INCREASED THERMAL-STABILITY OF PROTEINS IN THE PRESENCE OF AMINO-ACIDS

This study is a systematic attempt to understand the roles of osmolytes in protecting proteins against denaturing stress. Thermal denaturation of cytochrome c has been studied in the presence of various concentrations of all L-amino acids that are more hydrophobic than glycine and have a solubility of 0.1 M or higher in water at 25 degrees C. The basic observations are as follows. (1) Arginine and histidine destabilize the native protein; both T-m (the midpoint of thermal transition) and Delta G(D)(H2O) (25 degrees C) (the Gibbs energy of stabilization) decrease with increasing amino acid concentration. (2) Isoleucine, leucine and phenylalanine have no effect on T-m and Delta G(D)(H2O) (25 degrees C). (3) Valine and less hydrophobic amino acids stabilize the protein in terms of T-m but Delta G(D)(H2O) (25 degrees C) is unchanged.
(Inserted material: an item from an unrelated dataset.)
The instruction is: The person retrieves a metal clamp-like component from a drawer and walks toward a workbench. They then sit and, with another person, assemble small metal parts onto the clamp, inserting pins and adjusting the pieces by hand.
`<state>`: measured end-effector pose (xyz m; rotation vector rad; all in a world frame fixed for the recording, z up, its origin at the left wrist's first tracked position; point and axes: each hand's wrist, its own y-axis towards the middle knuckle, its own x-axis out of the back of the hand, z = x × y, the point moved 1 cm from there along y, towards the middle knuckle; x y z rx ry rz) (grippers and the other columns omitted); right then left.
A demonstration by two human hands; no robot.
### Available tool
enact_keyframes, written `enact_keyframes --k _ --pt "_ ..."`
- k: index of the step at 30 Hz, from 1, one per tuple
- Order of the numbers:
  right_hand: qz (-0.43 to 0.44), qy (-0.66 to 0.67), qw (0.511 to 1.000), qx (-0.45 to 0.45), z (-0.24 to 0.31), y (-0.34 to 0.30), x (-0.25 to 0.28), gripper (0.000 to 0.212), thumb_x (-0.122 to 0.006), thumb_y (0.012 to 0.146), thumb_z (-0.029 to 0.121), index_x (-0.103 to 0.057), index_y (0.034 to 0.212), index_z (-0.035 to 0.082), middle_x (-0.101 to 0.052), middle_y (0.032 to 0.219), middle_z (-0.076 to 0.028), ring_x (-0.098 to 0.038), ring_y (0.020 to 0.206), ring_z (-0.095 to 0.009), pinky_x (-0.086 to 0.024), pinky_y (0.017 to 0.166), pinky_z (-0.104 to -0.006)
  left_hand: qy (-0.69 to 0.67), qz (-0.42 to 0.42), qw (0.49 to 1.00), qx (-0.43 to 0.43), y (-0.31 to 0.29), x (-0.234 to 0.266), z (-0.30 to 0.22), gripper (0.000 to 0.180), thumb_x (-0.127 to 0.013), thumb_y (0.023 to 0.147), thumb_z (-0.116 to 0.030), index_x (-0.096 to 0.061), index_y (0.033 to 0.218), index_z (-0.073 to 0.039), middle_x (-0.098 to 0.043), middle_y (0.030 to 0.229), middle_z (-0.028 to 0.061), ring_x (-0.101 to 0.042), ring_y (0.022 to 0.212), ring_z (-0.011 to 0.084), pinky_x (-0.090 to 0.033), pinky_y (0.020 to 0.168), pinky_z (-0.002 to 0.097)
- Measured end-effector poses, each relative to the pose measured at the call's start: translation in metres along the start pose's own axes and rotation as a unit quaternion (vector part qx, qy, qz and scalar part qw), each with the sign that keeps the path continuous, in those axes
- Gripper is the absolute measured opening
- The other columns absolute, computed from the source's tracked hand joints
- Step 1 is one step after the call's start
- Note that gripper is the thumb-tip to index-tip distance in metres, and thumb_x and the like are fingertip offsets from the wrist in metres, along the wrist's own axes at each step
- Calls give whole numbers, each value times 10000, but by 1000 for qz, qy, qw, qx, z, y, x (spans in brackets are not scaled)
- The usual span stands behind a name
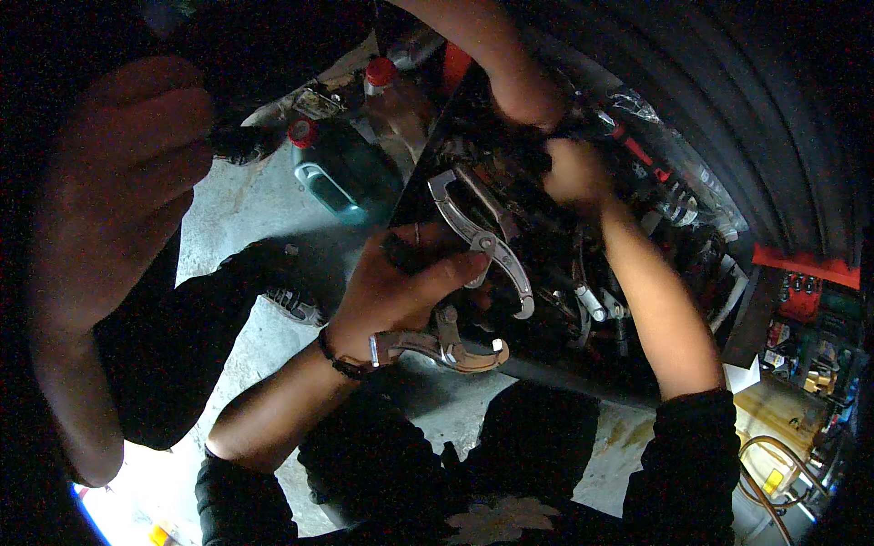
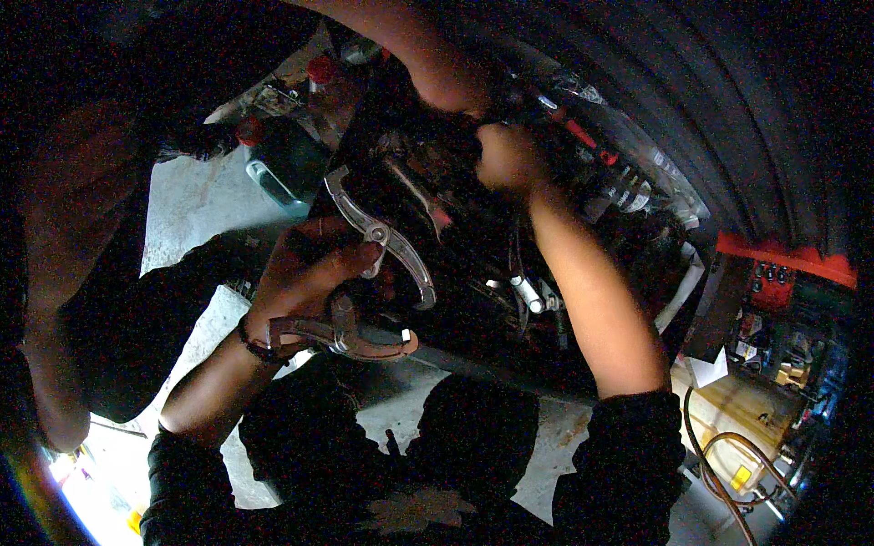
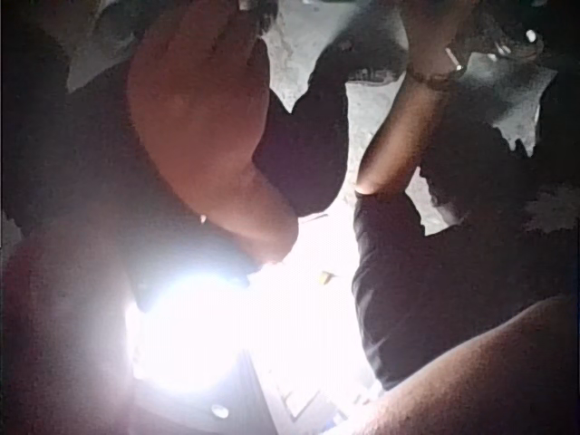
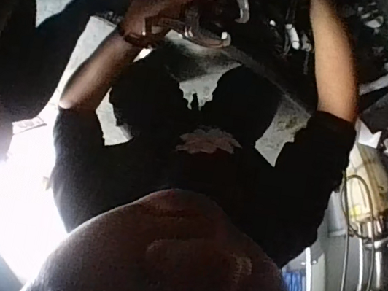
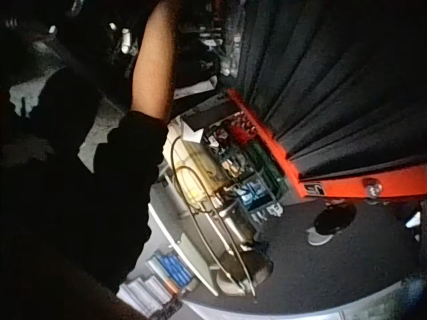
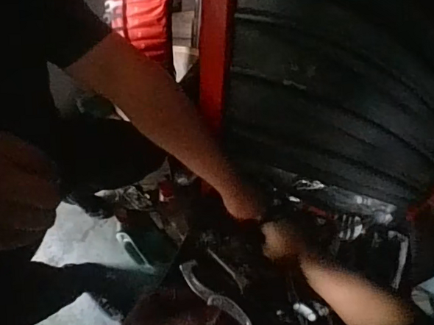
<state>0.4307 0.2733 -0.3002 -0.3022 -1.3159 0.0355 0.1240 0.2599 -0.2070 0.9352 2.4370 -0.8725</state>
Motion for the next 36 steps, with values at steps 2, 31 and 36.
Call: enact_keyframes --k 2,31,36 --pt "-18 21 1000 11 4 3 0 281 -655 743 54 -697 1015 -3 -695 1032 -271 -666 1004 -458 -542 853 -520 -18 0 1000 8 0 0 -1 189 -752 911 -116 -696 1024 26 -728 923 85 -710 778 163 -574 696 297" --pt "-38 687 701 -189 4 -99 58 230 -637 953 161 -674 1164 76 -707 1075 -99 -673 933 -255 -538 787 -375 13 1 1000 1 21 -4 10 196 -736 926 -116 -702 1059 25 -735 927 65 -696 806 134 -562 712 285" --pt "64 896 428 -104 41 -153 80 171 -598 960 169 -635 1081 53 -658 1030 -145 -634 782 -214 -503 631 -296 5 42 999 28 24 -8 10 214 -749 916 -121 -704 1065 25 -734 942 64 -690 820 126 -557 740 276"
This observation was confirmed by the study of isothermal denaturation of cytochrome c by guanidinium chloride which suggested that Delta G(D)(H2O) is independent of osmolyte concentration, but C-m (the midpoint of transition) is increased in their presence. (4) In the case of stabilizers, change in T-m/mol of amino acid decreases with increasing hydrophobicity of these osmolytes.